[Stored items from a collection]
──────

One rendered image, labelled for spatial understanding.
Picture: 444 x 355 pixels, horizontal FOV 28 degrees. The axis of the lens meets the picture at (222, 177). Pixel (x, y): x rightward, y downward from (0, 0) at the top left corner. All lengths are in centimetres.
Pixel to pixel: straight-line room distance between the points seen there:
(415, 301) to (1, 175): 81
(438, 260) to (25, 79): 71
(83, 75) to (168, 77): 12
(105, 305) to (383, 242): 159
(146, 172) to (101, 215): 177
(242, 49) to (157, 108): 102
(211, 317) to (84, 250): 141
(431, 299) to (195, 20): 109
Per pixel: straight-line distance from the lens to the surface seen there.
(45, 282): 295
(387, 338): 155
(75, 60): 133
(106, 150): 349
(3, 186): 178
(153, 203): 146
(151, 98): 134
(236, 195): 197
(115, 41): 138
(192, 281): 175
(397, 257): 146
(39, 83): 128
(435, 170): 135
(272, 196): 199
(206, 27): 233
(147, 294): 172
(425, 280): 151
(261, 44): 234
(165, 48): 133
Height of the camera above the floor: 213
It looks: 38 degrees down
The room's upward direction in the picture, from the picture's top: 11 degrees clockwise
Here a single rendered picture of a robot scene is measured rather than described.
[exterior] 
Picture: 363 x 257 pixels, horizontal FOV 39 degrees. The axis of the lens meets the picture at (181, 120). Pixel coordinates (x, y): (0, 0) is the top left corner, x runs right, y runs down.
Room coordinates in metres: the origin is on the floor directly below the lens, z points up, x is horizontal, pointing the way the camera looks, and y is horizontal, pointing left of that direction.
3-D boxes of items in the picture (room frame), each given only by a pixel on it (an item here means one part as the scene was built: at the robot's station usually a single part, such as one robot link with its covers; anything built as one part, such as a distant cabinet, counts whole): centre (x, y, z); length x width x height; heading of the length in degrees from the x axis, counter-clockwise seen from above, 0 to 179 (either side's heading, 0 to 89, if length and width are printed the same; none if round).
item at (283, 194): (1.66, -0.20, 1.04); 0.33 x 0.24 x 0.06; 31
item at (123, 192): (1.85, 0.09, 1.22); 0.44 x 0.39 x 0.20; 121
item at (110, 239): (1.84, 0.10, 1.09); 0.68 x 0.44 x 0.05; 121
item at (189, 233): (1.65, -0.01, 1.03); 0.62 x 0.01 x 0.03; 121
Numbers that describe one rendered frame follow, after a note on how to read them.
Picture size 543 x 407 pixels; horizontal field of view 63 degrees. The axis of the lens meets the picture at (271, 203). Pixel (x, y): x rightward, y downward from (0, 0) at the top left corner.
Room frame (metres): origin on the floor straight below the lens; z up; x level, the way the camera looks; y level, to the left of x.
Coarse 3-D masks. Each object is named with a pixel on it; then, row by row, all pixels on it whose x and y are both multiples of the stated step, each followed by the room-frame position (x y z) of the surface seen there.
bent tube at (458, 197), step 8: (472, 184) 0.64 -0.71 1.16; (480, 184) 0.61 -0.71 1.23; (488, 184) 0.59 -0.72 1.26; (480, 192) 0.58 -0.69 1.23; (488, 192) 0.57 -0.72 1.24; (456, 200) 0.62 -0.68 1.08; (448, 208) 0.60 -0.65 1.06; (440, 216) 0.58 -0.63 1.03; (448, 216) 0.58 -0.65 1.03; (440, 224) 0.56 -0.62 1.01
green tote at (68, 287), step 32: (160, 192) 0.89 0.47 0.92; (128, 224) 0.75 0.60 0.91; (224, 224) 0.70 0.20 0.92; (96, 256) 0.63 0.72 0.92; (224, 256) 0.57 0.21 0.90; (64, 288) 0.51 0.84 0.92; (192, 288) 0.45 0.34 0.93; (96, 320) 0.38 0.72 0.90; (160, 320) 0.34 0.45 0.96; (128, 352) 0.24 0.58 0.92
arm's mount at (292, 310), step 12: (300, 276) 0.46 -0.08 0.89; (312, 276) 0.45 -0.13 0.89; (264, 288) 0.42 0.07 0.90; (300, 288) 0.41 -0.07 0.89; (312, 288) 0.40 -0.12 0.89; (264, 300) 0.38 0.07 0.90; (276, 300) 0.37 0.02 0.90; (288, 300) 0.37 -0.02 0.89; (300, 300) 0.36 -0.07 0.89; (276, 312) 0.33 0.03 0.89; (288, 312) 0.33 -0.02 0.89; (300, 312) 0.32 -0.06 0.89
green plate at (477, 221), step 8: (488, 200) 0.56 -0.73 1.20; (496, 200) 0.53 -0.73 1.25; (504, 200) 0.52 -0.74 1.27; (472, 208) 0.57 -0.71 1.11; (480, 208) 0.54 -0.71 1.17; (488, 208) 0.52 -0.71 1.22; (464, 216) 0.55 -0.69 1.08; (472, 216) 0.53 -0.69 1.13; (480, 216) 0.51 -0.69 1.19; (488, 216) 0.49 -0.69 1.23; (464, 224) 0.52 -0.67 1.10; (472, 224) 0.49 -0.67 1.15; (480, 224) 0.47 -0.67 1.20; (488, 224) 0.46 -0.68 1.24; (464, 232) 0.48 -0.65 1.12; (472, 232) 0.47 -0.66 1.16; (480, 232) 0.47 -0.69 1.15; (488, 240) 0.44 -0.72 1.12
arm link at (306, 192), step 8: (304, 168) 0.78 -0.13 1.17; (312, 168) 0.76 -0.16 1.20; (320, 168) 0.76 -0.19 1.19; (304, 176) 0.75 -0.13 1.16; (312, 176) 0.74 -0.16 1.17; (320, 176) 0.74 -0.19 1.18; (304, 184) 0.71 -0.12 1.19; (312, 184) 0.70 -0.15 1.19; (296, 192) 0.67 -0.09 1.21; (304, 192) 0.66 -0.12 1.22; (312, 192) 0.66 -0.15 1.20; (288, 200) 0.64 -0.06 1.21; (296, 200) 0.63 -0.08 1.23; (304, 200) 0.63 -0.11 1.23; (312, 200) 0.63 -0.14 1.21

──────

In the entries above, the lines between the one holding "item at (110, 239): (1.84, 0.10, 1.09);" and the one holding "Numbers that describe", inclusive, are to be printed exactly as written, and those alone.

item at (110, 239): (1.84, 0.10, 1.09); 0.68 x 0.44 x 0.05; 121
item at (189, 233): (1.65, -0.01, 1.03); 0.62 x 0.01 x 0.03; 121
Numbers that describe one rendered frame follow, after a note on how to read them.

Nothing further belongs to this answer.